The Devils Highway - Luis Alberto Urrea [31]
He wore his hair in a silly punk-rock style, cut short all around, with a red-dyed forelock hanging over his eye. He liked to flick it back over his head like an enemy’s scalp plopped on his skull. Some survivors said the hair was orange, or blond. To them, anything not black was blond.
They didn’t know his name, but they all remembered the ’do. Border Patrol agents still refer to him as “Rooster Boy.” A couple of months before the disaster, in one of his other border busts, a federal judge had officially deported Rooster Boy. Sadly for everyone, he came back again.
At the time of the last walk, he lived in a run-down white house in Sonoita with his girlfriend, Celia Lomas Mendez. The house was down at the end of the paved half of Altar Street, #67. He slept with her on a mattress and bedspring resting on the floor of a back room. Cement. Shadowy. The occasional palm tree rustled in the hot desert breeze.
Beyond the end of the paved part of Altar lived his best friend, Rodrigo Maradona, another guía. Rodrigo lived on a dirt and stone alley, but he was close to his pal. El Negro had provided them with cell phones. They’re all cybernauts, these polleros, instant-messaging and paging and celling each other like giddy teenyboppers in a shopping mall. They didn’t have proper plumbing, but they had da hook-up.
Our boy’s Mexican cellular number was 65-13- 85- 21.
His smuggling code name was “Mendez.” A romantic gesture in honor of his sweetheart. He still occasionally goes by his middle name, Antonio. Such was his idea of an alias. Antonio Lopez Ramos, aka Mendez.

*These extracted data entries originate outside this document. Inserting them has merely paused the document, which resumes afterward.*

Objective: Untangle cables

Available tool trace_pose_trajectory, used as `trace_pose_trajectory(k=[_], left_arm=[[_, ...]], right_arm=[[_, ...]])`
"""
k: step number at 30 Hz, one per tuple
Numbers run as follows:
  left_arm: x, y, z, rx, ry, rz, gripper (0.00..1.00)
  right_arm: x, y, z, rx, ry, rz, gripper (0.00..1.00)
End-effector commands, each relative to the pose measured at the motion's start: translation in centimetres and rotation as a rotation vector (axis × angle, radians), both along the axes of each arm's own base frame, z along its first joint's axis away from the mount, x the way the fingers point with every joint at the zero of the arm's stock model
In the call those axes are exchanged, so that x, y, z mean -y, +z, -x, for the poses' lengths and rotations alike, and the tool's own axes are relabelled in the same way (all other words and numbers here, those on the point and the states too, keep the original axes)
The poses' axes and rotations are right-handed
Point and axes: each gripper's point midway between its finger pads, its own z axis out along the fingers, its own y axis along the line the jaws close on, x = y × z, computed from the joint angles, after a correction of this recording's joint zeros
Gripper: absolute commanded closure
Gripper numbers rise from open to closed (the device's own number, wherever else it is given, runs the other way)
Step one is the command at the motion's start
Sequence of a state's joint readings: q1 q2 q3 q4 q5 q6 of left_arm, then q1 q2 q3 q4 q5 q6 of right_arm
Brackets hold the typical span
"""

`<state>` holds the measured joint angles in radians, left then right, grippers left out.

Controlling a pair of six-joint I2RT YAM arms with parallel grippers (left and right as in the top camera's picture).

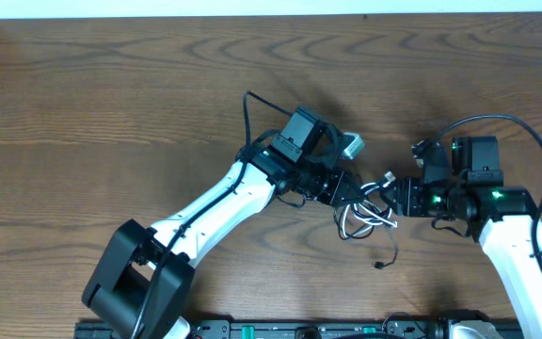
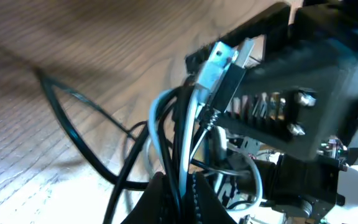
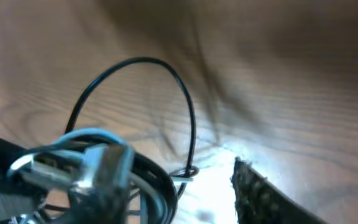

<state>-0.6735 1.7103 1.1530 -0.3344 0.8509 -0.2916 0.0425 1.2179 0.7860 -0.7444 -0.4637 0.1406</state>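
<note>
The tangled bundle of black and white cables [image 1: 365, 215] hangs off the table right of centre, with my left gripper [image 1: 348, 192] shut on several strands. The left wrist view shows the fingers [image 2: 160, 199] pinching black and white strands, a silver USB plug [image 2: 219, 59] sticking up. A black tail with its plug [image 1: 380, 265] trails down onto the table. My right gripper [image 1: 395, 196] sits right against the bundle, open. In the right wrist view the bundle [image 3: 104, 174] fills the lower left, one finger [image 3: 260, 193] shows apart from it, the other is hidden.
Dark wooden table [image 1: 111, 94] with a white strip along its far edge. The left arm [image 1: 224, 198] stretches diagonally across the middle. The right arm's black supply cable [image 1: 497, 121] arcs above its wrist. The robot base bar [image 1: 299, 330] lies along the near edge.
My left gripper has carried the bundle right, from centre to just before the right gripper. The right gripper has come left and forward to meet it, its visible finger closer in than before.
Both arms were first back at their sides with the bundle lying in the middle. Then my left gripper stood open around the bundle. Then it was shut on it, lifted and shifted right. Now it holds it against the open right gripper.
</note>
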Motion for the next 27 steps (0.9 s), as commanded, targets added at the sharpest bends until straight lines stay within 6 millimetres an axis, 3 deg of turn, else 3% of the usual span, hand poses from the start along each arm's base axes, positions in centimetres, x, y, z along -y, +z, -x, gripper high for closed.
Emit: trace_pose_trajectory(k=[1, 6, 9, 13, 20, 27], left_arm=[[0.3, 1.0, 0.2, 0.012, -0.015, 0.029, 0.93], [-0.1, 1.0, -0.3, 0.012, -0.001, 0.029, 0.93], [-0.2, 1.0, -0.4, 0.012, 0.003, 0.030, 0.93], [-0.1, 1.1, -0.3, 0.004, -0.003, 0.037, 0.93], [0.5, 1.9, -0.8, -0.051, 0.054, 0.063, 0.92], [1.3, 3.1, -1.9, -0.091, 0.121, 0.108, 0.93]], right_arm=[[-0.1, -0.1, -0.4, -0.014, 0.000, -0.005, 0.63], [1.1, -1.3, -0.5, -0.041, -0.028, 0.068, 0.73], [1.4, -1.7, -0.4, -0.056, -0.035, 0.084, 0.69], [0.3, -1.5, -0.2, -0.067, -0.008, 0.017, 0.64], [-1.5, -0.5, 0.2, -0.086, 0.015, -0.101, 0.74], [-1.7, -0.8, 0.8, -0.143, -0.029, -0.112, 0.74]])
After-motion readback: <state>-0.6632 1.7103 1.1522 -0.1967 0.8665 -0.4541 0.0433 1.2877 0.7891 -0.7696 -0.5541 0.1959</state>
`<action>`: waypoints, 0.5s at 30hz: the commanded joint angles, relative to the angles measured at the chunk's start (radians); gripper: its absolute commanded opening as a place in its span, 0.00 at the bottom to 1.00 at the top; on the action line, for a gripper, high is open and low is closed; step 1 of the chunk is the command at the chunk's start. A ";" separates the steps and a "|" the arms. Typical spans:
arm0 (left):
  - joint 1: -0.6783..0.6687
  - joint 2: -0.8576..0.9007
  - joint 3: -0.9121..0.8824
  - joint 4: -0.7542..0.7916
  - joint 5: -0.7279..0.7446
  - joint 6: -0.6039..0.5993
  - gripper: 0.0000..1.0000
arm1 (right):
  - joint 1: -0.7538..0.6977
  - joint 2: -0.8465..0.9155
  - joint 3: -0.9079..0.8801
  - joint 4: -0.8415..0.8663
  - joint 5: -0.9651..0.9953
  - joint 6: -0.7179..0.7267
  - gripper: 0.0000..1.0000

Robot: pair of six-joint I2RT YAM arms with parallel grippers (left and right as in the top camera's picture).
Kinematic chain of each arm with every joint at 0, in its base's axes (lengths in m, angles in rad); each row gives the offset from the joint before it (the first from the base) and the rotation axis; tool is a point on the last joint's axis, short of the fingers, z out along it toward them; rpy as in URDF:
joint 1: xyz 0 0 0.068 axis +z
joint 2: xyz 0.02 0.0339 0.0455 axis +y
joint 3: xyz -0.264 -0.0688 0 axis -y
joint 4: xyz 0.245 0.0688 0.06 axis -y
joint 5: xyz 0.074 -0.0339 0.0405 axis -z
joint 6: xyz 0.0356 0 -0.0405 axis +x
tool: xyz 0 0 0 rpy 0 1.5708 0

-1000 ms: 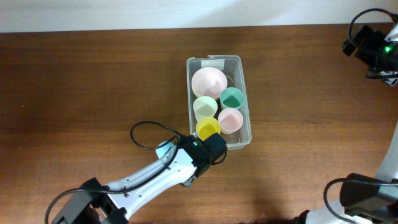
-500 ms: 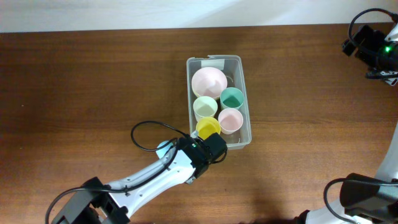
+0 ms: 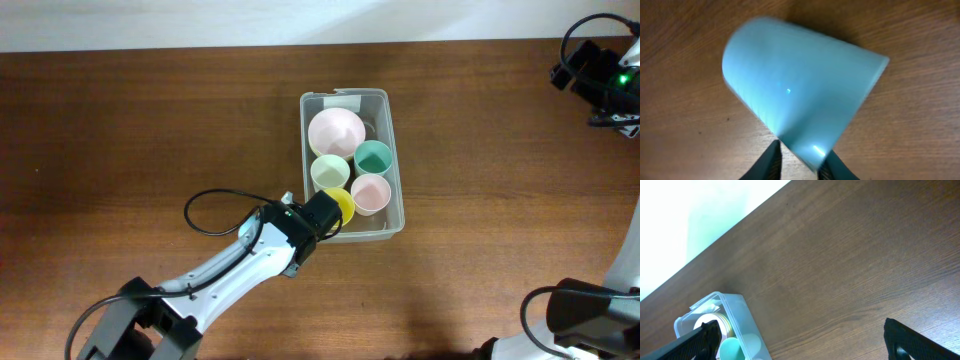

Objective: Pack container
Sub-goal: 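Grasp the light blue cup on its side with the left gripper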

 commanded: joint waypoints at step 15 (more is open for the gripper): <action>0.003 0.006 0.013 0.040 -0.028 -0.037 0.13 | -0.001 0.004 0.001 0.000 -0.001 0.008 0.99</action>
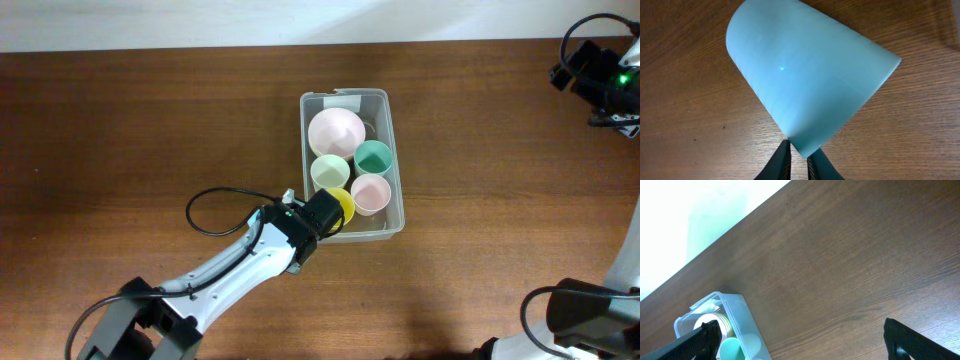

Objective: Pack container
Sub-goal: 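Grasp the light blue cup on its side with the left gripper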

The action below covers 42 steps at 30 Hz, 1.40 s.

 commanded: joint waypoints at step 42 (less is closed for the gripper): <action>0.003 0.092 0.020 0.245 -0.188 0.482 0.29 | -0.001 0.004 0.001 0.000 -0.001 0.008 0.99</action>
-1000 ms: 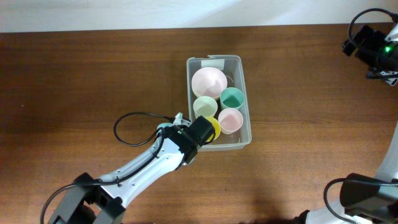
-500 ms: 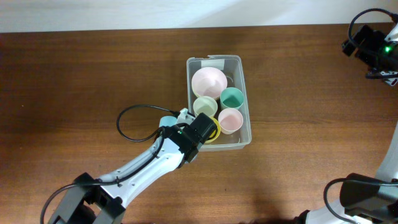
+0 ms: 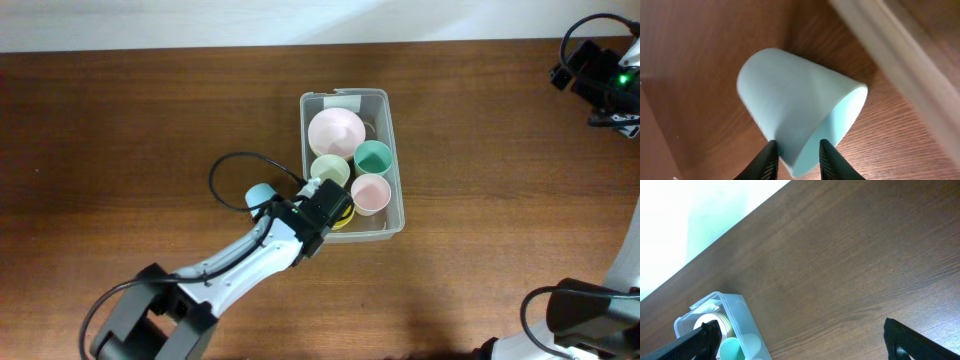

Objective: Pack container
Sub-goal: 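Grasp the light blue cup on its side with the left gripper, then lift the light blue cup and set it upright on the table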

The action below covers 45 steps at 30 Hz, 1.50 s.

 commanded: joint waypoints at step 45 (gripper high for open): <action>0.099 -0.172 0.133 -0.068 0.005 -0.031 0.00 | -0.001 0.004 0.001 0.000 -0.001 0.008 0.99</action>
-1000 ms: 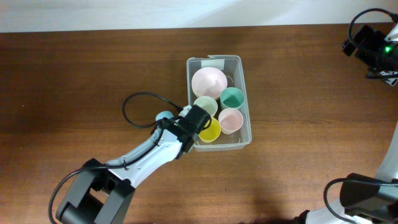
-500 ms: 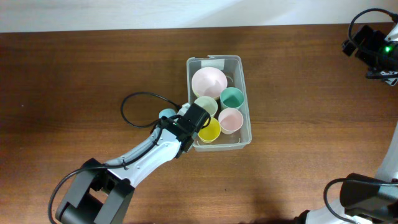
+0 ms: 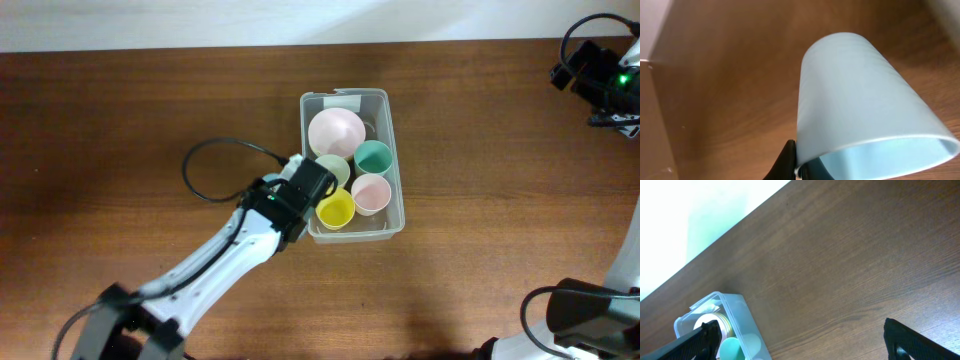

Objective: Pack container
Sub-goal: 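Lift the light blue cup and set it upright on the table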

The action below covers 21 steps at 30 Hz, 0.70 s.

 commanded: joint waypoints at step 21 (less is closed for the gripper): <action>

He had another alias, too. His boyhood nickname among his friends was sometimes Chuy, the diminutive of “Jesús.”
This is his true name: Jesus.
Jesus led the walkers gathered by Moses into the desert called Desolation.
Jesus has the inevitable birthday of December 25.
By way of this letter, I ask forgiveness and pardon for what happened in the Arizona desert, because I really am sorry from the bottom of my heart for what happened and it honestly wasn’t my intention to lead those people to their deaths. Rather, my intention was to help them cross the border. But we never imagined the tragedy would happen.
But he did. He imagined it. It was no secret, this chance of death.
Every week, walkers are left to die by their guias. It is so common that it must be seen as a standard Coyote practice. A business move.
Wellton agents will tell you any number of heinous stories, as will the Mexican consular corps. Like the group jammed into a van that cut across the Devil’s Highway on a mad-dog cross-country run. Once in the United States, the van broke down. The walkers were at least thirty miles from the freeway. The driver told them it was an easy five-mile walk. Then he set the van on fire to keep it out of the hands of the Border Patrol. Said he was going to fetch a fresh van, and he’d be back to pick them up farther along the trail. He, of course, never returned. Many of the walkers died on that stroll. One of them was a pregnant nineteen-year-old woman.
In the summer of 2002, an idiot pollero driver with twenty-three pollos on board went the wrong way on Interstate 8 in California. Lights out. He was trying to avoid a Border Patrol checkpoint. His van crashed head-on into a Ford Explorer and sent it flying off an embankment, killing Larry Baca and nearly killing his fiancée. The hurtling van demolished four cars before finally stopping, twisted beyond description. This kind of smash-up bears a wry acronym among law enforcement wags: DWM (Driving While Mexican).
At least the driver of the van had the good taste to die for his sins. Four of his pollos also died—one of the dead was a Brazilian, and other Brazilians are believed to have been crammed into the van. Some reports list an astonishing thirty-three riders. (This brings to mind the hoary old joke: Q. Why did Santa Ana only take six thousand troops to the Alamo?